Wednesday, October 13, 2010

The BET Hip Hop Awards: Courtesy of My Mother

So last night I accidentally watched the majority of the BET Hip Hop Awards. It turned out to be far more entertaining than I thought for one reason: my mother. Below is a partial transcript of my mother's take on the show.

JACINTA: You're watching the BET Hip Hop Awards? [makes strange face].

MOM: [shrugs] I just turned the TV on and this is what was on.

JACINTA: Oh, I was watching The Game earlier.

....About 15 minutes into the broadcast.....

MOM: Why are they yelling? Why? What is wrong with them? ....Why are they screaming at me?!

JACINTA: Oh, that's just DJ Khaled. He likes to scream a lot. It's kind of his thing.

MOM: [frowning] Well, he sounds like the kids that do our announcements at school: "Yo, this is DJ C with the morning announcements!!" And then they just scream the entire way through the announcements.What is wrong with these people?

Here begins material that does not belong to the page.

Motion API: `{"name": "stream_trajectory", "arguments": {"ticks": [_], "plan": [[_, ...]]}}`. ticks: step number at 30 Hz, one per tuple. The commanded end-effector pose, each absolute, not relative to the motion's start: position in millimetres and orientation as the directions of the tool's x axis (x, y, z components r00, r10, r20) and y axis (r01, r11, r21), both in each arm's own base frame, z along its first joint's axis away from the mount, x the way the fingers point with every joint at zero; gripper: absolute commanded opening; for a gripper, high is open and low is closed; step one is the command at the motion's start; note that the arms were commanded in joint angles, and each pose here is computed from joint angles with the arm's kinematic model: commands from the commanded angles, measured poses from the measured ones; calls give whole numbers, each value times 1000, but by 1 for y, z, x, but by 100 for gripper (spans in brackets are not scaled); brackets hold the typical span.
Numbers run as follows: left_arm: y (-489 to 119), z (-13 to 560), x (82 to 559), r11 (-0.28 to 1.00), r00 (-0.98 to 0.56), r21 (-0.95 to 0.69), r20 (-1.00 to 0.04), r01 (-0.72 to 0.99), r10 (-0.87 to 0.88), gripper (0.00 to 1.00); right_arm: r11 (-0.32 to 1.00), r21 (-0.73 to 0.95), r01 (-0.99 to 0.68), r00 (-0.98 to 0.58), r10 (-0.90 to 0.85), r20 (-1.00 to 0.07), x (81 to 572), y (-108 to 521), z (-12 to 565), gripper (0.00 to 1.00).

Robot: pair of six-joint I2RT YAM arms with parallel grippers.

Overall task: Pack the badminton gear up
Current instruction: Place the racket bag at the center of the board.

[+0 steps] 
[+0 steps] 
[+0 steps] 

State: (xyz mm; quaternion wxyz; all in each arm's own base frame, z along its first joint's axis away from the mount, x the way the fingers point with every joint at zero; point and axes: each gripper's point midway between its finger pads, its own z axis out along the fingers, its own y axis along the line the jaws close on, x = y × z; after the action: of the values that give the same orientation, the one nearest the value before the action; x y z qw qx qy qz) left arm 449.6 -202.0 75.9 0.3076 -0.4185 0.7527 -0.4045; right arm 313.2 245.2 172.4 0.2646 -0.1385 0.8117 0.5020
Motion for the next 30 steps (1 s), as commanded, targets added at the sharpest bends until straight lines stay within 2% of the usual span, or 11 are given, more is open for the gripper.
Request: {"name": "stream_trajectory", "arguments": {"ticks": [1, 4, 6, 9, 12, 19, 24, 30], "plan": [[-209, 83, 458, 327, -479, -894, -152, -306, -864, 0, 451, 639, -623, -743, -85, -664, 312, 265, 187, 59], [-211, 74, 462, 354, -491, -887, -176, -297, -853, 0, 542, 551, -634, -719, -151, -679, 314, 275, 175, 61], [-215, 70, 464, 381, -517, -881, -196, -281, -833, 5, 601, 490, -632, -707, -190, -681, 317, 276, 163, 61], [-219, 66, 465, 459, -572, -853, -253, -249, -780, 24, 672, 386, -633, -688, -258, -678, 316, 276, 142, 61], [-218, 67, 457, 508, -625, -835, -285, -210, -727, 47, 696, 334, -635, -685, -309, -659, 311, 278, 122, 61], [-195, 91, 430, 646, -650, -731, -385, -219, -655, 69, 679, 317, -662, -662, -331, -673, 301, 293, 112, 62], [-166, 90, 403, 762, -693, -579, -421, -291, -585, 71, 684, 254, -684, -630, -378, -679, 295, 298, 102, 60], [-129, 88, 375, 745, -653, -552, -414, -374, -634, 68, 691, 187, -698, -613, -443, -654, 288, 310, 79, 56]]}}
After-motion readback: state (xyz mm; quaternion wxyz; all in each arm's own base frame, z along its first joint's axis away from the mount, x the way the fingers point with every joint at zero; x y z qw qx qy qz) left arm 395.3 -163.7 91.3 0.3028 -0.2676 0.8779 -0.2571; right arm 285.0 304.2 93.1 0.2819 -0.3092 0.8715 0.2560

.....After flipping briefly to an especially disturbing episode of Law & Order: SVU.....flips back...

JACINTA: I'm ashamed to say I kind of like this Soulja Boy song. Me and Mike sing this all of the time: "" [dancing]...

JACINTA: Wait, there is no dance to this song? Shouldn't he be doing the Pretty Boy Swag?  He really needs a dance to this song. He looks retarded.

MOM: [Looking at Jacinta like she's retarded]. He needs to pull his pants up. He can barely move. This is not hip-hop.

JACINTA: Is that Cortez? Why do they keep showing him? He's not even a rapper. They do know that, right?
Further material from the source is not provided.